Mozilla was proud, not necessarily of the only opportunity to add Total Cookie Protection, but of everything that overridden its privacy mode. “With the addition of Total Cookie Protection, Firefox’s Private Browsing windows have the most advanced privacy protections of any major browser’s private browsing mode,” said Arthur Edelstein, Senior Product Manager for Privacy and Security, Firefox, in a Tuesday post to the Mozilla security blog.
In other parts of the browser, the “Take screenshot” function has been added to context menus, the ones that appear after clicking the right mouse button or the touchpad, for easier access.
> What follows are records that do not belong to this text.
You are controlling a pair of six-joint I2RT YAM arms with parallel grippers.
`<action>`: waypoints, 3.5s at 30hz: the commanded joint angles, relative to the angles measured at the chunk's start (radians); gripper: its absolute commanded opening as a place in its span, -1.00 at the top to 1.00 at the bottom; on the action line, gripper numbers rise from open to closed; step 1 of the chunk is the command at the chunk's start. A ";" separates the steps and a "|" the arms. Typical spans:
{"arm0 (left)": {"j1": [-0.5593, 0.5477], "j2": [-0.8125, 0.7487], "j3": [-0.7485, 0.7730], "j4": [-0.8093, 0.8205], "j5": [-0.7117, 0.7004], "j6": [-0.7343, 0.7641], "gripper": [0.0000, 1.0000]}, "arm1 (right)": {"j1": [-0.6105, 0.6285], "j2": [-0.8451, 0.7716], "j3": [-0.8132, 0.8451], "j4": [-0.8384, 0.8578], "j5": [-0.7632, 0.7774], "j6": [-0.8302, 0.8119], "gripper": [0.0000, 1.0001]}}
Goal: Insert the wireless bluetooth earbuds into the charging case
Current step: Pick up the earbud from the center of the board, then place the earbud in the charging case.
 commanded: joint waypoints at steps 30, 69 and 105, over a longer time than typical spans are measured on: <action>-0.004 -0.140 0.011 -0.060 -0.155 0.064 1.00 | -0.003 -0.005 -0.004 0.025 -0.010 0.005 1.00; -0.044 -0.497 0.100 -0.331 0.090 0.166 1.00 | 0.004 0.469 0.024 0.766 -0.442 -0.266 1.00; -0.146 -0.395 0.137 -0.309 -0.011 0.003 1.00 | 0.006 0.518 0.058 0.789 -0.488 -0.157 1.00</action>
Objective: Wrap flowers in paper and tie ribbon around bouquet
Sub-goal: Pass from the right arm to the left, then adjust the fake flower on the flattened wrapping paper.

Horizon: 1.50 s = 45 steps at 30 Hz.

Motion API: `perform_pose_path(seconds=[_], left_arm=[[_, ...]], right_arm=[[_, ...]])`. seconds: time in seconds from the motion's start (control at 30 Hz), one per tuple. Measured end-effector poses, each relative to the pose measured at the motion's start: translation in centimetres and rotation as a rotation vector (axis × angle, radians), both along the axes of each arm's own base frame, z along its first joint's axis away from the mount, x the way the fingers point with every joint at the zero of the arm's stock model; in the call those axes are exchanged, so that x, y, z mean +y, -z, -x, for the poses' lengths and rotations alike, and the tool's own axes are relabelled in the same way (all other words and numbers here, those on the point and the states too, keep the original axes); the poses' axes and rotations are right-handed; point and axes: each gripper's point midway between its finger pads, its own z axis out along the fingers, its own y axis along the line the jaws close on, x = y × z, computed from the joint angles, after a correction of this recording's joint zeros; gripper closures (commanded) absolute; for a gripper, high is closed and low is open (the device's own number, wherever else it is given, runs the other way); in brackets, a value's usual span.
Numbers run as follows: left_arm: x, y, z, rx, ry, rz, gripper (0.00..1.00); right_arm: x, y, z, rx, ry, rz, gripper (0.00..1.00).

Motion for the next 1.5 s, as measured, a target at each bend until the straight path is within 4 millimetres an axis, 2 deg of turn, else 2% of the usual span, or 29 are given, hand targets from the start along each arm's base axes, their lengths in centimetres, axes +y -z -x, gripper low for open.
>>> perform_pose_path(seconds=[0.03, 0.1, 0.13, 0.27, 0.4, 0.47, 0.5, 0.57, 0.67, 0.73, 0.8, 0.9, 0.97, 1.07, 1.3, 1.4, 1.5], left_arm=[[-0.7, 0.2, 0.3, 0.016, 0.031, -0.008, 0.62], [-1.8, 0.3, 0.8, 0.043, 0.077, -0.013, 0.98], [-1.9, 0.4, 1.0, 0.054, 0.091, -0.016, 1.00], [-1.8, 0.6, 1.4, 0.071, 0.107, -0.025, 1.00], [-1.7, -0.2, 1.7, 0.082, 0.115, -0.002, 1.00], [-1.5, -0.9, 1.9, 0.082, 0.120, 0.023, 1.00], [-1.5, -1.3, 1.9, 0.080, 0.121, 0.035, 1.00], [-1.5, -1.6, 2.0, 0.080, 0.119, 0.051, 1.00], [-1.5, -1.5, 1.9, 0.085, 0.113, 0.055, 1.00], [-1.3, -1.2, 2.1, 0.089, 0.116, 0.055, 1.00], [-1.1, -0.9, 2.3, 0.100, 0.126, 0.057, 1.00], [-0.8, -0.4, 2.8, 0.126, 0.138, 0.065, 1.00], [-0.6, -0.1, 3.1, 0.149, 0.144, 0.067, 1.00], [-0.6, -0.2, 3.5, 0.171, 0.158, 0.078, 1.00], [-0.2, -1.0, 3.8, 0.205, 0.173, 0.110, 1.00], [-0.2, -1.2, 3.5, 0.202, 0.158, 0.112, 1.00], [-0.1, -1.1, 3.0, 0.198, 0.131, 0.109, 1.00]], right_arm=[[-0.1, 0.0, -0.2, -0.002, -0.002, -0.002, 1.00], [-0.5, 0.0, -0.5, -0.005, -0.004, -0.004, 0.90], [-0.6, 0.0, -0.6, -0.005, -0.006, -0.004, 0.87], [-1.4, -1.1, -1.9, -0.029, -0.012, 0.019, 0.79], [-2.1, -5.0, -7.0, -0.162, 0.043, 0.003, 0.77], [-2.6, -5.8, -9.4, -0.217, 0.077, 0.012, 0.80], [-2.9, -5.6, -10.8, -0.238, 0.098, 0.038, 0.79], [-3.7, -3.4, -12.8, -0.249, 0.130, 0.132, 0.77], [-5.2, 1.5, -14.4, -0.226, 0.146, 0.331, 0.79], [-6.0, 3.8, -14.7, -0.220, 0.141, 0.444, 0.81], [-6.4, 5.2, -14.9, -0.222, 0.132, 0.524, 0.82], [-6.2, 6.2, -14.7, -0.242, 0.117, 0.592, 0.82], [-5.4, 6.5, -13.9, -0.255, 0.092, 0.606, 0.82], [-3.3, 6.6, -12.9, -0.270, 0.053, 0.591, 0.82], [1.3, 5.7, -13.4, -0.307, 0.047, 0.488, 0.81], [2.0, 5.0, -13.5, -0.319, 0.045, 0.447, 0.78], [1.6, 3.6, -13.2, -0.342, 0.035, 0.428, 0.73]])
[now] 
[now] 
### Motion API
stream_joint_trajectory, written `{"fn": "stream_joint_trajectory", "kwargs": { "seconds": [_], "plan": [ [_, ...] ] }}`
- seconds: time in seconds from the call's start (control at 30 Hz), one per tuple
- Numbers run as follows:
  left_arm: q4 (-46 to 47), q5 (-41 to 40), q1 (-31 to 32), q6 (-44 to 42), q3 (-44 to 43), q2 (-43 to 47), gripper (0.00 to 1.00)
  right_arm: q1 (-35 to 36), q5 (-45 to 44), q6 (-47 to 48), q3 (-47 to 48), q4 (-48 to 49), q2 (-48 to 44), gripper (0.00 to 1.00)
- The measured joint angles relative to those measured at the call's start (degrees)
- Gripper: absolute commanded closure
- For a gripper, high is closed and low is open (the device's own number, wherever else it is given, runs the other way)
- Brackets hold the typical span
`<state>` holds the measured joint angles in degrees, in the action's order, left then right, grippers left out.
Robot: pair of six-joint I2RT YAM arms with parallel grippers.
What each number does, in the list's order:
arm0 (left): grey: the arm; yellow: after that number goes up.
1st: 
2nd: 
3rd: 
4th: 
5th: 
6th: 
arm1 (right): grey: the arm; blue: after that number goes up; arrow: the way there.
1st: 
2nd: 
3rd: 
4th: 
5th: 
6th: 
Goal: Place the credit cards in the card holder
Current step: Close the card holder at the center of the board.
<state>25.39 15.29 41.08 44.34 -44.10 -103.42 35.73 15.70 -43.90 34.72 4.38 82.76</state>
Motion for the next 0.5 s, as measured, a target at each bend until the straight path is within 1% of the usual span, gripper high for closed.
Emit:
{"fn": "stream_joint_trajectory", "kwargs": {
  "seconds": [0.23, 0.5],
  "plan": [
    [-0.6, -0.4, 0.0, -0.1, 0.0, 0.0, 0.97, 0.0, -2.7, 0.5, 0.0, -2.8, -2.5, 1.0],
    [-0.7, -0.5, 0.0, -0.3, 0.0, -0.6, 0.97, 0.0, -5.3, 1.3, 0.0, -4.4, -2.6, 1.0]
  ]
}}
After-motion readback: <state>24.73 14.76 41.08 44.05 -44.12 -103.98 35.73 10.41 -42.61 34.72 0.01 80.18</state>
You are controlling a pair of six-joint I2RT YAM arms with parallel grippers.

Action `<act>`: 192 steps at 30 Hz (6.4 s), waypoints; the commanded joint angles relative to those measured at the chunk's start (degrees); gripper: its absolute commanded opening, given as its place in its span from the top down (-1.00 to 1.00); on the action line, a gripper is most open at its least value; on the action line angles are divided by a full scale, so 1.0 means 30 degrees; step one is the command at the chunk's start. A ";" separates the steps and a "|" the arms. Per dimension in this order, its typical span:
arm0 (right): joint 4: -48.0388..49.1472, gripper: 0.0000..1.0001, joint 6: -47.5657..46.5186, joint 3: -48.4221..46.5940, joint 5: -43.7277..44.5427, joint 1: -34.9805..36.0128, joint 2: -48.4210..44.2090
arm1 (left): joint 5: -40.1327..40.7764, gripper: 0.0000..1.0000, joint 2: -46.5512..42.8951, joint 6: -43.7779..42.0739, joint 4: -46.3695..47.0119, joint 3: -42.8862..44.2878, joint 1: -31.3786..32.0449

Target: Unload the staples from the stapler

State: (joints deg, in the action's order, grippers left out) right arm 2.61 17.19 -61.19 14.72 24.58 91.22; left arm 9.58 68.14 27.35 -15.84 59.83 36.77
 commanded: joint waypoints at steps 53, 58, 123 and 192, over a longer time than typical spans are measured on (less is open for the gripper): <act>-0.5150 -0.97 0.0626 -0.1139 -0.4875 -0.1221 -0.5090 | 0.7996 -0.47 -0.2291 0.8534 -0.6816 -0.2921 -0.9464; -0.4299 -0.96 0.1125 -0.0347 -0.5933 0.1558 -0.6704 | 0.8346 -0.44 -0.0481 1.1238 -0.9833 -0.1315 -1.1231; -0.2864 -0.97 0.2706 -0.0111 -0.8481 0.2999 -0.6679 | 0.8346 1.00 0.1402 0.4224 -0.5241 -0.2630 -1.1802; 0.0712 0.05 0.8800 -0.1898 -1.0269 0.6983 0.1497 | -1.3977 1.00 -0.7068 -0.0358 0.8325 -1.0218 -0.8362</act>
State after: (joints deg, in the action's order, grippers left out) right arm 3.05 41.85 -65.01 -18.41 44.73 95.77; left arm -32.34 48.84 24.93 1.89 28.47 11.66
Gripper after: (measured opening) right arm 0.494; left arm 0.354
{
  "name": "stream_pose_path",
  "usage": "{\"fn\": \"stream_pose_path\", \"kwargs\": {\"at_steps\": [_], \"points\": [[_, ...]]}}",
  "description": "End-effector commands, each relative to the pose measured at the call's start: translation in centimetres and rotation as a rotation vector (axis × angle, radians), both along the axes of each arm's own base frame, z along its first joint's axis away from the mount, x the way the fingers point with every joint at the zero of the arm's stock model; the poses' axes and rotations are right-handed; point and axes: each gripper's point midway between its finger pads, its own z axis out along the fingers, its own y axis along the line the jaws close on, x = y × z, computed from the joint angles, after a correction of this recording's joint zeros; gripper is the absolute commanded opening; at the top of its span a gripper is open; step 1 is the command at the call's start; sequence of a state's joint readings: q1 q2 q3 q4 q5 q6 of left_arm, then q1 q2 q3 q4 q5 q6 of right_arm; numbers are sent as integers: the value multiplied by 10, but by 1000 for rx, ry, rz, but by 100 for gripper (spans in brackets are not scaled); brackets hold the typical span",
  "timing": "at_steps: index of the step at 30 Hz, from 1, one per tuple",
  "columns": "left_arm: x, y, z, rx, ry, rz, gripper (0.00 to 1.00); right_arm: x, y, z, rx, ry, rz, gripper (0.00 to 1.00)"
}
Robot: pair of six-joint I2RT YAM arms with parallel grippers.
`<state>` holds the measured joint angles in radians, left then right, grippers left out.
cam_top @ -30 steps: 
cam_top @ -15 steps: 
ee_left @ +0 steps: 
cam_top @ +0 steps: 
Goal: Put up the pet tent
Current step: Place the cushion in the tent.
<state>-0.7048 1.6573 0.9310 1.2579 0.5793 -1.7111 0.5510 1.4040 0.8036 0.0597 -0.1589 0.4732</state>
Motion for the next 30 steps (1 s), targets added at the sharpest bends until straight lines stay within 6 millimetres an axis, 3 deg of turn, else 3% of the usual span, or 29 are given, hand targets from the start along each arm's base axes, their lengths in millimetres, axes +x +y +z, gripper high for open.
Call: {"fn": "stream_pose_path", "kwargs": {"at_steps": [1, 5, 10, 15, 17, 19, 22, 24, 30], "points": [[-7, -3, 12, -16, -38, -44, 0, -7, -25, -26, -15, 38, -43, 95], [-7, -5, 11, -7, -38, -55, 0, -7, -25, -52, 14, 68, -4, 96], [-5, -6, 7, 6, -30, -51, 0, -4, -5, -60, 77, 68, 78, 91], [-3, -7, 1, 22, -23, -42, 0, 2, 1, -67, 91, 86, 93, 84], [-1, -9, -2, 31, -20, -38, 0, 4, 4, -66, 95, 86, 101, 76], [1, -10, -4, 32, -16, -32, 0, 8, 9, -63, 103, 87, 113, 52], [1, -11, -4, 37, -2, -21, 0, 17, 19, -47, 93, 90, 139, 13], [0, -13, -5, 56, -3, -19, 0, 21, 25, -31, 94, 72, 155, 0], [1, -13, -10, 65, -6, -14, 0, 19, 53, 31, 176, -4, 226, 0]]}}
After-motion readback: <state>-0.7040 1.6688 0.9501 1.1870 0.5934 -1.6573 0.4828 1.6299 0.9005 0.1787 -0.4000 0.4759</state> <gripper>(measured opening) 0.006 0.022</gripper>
Take screenshot can also be added to the toolbar as an icon.
Shane, come back!
Mozilla couldn’t have said it more clearly: Firefox 89 was redesigned in the hopes of convincing defectors to return to the browser.
“We are always excited when a new Firefox is released, and when it comes to this major redesign, we are even more excited for you to experience it,” he wrote. “If you ever left Firefox behind, this modern approach … is designed to get you back and make it your browser of choice.”
Firefox could use a boost.
The browser’s share of the overall market, as measured by US analytics firm Net Applications, has continued to decline. (Although Net Applications announced last year that it was stopping its measurements of browser and operating system activity, it has continued to publish data.) At the end of May, Firefox’s share was 6.3%, one percentage point less than at the same time in the previous year. If that trend continues, Firefox may fall into the 5% range as early as August.
Firefox’s decline in browser sharing has been Mozilla’s most troublesome problem for years. Other attempts to reverse the trend, including the 2017 renewal issued as Firefox 57 and dubbed “Quantum”, have failed to halt the decline in share. Mozilla had also been optimistic about Quantum, and its then-new Photon UI, with one executive saying, “It’s by far the biggest update we’ve had since we released Firefox 1.0 in 2004, it’s just better in every way. . “
At the time, November 2017, the Firefox usage ratio was 11.4%, just slightly less than double what it was at the end of May 2021.
The next version of Mozilla’s browser, Firefox 90, will be released on June 29.